I'm wondering if there's a solution for the following problem.
For a number of years, I've been working on an audio processing application.
Initially I created my own FFT implementation, SSE2-based, with data (always 2 channels stereo) ordered as left-right-left-right-...
The FFT implementation used the fact that I always had to do exactly the same thing for both channels, which made vectorizing easy.
So far, so good. More recently I discovered IPP, and replaced my own FFT by that from IPP. To be able to use it, I have to rearrange my memory before and after each FFT call (split to 2 channels, call FFT twice, then combine the 2 channels again). The rearranging of.memory is again written in sse2, and very efficient. But... It still takes time.

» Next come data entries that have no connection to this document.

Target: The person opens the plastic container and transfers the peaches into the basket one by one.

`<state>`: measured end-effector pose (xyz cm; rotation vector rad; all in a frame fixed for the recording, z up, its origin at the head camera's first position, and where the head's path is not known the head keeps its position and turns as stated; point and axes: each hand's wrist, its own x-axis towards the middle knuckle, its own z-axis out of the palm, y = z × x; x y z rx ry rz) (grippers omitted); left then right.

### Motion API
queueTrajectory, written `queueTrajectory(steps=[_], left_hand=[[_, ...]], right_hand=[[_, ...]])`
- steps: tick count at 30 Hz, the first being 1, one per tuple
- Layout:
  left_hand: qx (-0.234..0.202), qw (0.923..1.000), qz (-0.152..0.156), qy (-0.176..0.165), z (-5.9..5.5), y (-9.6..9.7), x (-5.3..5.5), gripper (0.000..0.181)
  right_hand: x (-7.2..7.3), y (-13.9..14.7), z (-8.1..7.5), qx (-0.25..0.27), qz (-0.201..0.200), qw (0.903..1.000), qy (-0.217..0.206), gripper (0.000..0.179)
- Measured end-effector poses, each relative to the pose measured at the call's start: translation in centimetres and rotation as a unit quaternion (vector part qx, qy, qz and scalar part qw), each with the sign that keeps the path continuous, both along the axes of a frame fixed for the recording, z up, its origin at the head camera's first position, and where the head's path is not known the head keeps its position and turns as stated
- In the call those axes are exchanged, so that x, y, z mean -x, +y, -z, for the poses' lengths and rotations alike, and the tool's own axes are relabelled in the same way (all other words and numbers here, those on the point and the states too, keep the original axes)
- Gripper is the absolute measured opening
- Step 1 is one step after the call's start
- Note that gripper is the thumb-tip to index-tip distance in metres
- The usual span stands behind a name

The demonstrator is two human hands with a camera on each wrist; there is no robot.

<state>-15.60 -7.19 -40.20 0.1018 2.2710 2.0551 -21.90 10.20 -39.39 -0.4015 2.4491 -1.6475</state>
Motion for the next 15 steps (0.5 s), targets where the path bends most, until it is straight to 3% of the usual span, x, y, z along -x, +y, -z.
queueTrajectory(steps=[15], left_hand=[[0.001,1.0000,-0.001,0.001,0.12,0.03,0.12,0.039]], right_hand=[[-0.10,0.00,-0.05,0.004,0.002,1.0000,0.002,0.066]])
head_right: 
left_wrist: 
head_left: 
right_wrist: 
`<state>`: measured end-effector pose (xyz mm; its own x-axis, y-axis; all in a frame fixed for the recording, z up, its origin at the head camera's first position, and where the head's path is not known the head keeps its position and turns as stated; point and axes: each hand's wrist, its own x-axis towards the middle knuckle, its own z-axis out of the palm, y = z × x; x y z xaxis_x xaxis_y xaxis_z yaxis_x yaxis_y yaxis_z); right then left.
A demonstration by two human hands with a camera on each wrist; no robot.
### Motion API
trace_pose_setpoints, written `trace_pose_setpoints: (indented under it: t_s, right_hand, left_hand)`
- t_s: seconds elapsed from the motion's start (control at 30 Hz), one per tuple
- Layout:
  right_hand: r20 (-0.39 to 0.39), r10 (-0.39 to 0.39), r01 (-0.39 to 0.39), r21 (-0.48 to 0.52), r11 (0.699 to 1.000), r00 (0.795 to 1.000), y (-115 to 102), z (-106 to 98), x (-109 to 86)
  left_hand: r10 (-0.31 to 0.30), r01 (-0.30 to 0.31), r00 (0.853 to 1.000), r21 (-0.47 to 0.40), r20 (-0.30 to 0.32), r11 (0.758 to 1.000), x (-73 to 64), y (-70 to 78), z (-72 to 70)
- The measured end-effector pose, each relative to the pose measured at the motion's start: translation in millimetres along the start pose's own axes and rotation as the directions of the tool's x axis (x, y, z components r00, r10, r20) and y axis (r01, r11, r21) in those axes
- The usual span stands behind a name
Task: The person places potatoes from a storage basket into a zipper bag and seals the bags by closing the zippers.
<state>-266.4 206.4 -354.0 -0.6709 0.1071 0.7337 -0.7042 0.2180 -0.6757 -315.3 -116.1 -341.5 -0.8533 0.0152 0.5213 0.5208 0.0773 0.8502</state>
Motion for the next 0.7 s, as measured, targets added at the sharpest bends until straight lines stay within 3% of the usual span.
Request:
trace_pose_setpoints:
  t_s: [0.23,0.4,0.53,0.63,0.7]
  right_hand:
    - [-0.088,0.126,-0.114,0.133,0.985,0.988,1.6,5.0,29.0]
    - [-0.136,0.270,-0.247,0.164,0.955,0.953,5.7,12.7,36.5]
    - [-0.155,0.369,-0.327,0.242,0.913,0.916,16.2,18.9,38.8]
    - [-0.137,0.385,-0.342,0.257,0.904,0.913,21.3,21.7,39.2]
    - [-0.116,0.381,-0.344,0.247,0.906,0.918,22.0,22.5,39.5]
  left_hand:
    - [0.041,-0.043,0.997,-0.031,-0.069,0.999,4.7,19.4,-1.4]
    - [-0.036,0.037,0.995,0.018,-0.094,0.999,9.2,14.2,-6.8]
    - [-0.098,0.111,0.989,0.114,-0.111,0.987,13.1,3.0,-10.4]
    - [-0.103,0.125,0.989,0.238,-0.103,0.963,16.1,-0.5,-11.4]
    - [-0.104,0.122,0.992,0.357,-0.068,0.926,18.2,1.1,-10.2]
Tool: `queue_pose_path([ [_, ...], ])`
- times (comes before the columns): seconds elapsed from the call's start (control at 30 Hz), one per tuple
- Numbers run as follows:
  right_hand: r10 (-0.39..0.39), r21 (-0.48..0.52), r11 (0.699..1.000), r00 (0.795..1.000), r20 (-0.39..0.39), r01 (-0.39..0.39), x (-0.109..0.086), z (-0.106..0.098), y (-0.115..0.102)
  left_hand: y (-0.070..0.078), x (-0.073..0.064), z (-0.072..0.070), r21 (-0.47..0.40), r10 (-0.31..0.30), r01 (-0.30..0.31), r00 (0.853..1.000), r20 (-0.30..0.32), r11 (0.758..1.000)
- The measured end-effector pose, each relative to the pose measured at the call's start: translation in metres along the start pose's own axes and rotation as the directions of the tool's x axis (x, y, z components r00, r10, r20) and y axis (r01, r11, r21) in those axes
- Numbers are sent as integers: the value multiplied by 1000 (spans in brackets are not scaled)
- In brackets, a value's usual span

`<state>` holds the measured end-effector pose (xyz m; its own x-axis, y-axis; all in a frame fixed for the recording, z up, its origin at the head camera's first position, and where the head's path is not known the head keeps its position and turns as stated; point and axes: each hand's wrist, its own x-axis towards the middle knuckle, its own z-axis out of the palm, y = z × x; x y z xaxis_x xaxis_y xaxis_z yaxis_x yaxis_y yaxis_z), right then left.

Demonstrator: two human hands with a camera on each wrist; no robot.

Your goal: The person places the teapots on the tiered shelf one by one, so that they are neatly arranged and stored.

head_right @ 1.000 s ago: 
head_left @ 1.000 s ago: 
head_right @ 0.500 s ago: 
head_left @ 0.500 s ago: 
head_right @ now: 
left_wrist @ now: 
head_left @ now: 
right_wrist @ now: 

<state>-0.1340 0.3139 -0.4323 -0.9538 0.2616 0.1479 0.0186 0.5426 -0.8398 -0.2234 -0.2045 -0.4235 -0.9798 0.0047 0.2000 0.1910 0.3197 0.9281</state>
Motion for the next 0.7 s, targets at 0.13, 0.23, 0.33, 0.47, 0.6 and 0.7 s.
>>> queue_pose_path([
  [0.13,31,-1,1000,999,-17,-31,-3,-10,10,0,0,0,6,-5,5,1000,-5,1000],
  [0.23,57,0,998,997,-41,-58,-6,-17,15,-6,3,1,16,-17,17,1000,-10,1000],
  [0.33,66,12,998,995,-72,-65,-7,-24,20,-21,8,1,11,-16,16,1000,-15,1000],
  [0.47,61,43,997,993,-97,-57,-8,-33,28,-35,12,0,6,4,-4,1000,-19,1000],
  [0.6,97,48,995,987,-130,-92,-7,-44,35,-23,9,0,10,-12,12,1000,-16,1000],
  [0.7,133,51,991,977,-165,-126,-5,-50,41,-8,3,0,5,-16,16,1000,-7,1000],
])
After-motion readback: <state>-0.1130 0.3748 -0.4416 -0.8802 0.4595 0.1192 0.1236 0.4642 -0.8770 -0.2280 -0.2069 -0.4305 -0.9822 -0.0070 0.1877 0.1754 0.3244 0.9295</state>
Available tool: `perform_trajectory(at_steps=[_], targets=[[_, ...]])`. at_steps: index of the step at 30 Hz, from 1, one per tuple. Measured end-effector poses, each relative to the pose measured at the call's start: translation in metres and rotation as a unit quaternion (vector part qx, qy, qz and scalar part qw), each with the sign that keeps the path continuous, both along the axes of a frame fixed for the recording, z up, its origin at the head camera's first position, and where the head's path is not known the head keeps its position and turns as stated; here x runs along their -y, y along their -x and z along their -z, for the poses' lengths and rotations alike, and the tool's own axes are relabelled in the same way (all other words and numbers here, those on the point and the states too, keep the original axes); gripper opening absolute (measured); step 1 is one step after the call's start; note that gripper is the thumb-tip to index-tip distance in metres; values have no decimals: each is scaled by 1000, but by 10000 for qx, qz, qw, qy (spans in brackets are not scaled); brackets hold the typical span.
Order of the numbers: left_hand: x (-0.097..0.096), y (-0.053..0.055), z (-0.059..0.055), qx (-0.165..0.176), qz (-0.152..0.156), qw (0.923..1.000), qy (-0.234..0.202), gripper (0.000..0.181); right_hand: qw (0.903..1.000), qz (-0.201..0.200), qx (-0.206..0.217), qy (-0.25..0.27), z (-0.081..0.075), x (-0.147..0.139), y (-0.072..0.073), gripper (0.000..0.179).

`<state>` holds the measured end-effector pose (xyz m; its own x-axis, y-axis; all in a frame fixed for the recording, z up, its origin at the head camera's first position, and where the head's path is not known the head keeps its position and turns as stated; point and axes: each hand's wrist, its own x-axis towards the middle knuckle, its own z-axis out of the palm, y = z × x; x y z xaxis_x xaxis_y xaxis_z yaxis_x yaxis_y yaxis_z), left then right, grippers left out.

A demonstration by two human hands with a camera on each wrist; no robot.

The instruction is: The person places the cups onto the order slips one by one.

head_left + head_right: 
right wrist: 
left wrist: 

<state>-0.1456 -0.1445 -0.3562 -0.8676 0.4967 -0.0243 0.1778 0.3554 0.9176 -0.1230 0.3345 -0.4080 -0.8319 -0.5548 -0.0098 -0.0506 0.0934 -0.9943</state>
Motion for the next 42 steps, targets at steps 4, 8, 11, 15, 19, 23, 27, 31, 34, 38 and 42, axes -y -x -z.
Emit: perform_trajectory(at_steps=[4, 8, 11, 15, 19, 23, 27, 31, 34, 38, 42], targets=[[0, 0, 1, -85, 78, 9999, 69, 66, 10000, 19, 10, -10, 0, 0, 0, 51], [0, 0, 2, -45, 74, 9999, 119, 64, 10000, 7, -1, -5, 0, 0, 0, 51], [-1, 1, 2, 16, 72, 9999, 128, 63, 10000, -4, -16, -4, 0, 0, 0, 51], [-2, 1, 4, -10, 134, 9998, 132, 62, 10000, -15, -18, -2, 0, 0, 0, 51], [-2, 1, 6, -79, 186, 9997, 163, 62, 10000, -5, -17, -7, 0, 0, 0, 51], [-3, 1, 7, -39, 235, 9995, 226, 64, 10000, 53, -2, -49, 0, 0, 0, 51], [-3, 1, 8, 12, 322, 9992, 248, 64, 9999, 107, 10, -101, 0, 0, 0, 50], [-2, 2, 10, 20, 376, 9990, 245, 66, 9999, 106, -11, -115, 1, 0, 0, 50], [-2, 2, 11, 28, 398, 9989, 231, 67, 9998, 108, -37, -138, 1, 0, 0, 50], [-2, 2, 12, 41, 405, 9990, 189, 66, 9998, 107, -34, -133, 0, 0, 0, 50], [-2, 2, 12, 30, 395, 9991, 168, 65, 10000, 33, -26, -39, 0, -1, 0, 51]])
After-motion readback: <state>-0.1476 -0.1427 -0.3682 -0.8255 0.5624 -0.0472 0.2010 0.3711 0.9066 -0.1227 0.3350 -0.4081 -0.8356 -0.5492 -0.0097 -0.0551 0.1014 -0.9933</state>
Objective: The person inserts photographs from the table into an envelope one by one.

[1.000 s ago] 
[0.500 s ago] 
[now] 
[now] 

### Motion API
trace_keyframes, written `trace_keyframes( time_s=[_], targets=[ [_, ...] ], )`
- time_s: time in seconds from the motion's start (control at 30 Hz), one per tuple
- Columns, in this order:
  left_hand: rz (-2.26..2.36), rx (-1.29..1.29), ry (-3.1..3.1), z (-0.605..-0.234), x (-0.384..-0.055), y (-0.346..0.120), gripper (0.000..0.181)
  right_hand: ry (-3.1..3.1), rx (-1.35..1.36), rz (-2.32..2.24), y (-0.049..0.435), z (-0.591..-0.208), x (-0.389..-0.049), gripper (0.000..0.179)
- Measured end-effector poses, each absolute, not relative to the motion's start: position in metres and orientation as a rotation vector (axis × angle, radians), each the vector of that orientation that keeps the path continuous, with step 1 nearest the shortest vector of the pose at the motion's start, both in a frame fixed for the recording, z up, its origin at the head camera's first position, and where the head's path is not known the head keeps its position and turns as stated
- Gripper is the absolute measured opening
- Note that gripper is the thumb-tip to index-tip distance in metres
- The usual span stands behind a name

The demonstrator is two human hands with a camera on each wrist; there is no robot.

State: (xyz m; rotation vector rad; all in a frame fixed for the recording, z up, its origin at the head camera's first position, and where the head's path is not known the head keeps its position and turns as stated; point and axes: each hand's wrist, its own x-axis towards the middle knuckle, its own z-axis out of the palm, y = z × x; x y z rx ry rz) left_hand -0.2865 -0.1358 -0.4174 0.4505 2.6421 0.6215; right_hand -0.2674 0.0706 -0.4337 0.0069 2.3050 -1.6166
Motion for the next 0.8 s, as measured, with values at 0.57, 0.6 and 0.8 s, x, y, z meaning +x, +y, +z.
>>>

As things are progressing now, the number of FFT calls in my program keeps going up - and so does the overhead of rearranging the memory. So I was wondering if there's a better solution than rearranging the memory twice.
(i know ideally I should rearrange my data, but that would mean rewriting near 100 processing functions, many of which are partially optimized using sse2. That's why I'm trying to find an easier solution.
Hi, have you tried using the threaded versions of Intel IPP FFT functions? You would still have to rearrange memory but could spread the work over multiple cores. In addition you could make the calls to the FFT functions for the left and right channels on separarate threads. There is a threaded version of the Intel IPP static library and the the shared library version is threaded by default so if you are using the shared version of the library and not adjusting the number of threads then the FFT call is probably threaded; check the file ThreadedFunctionsList.txtwith the Intel IPP documentation to make sure the FFT function you are calling is threaded internally.
Considering the cost of re-arranging memory, I think the best solution is to re-architect your other functions to utilize two planar stereo channels, rather than the two interleaved channels you are now using. There are some functions that can be used to convert between the two arrangements: RealToCplx and CplxToReal can be used to translate between interleaved two channel data and two channel planar data.
But given that you're already a proficient SSE2 programmer I suspect you've already figured out how to re-arrange your date using the most efficient means.
I've tried to rewrite at least parts of my code to avoid having to convert the data, but it turns out that the fact that the left and right channels are interleaved is also benefitting the performance. So I gain some performance by not having to convert the data, but I in some cases I loose more due to the less optimal data storage than I gain from not having to convert the data.
(How is that possible? In some cases I have to combine the output of many different FFT's, and when the left and right channels are stored separately I have to read and write at twice as many different locations. So basically the number of reads and writes doubles, and the number of cache misses probably also increases).
Fortunately, I did find something useful: If I take an FFT of interleaved data, and I want to do something with amplitudes at different frequencies (for example bandpass), equal on both channels, I only have to mirror the behavior for the top end - so at 2^N-x I do the same thing that I do at x. This did help me to increase the performance for certain very simple filters.
Now what I was actually looking for - but I guess I should ask at a maths forum or something - is a more generic solution for other types of filtering as well.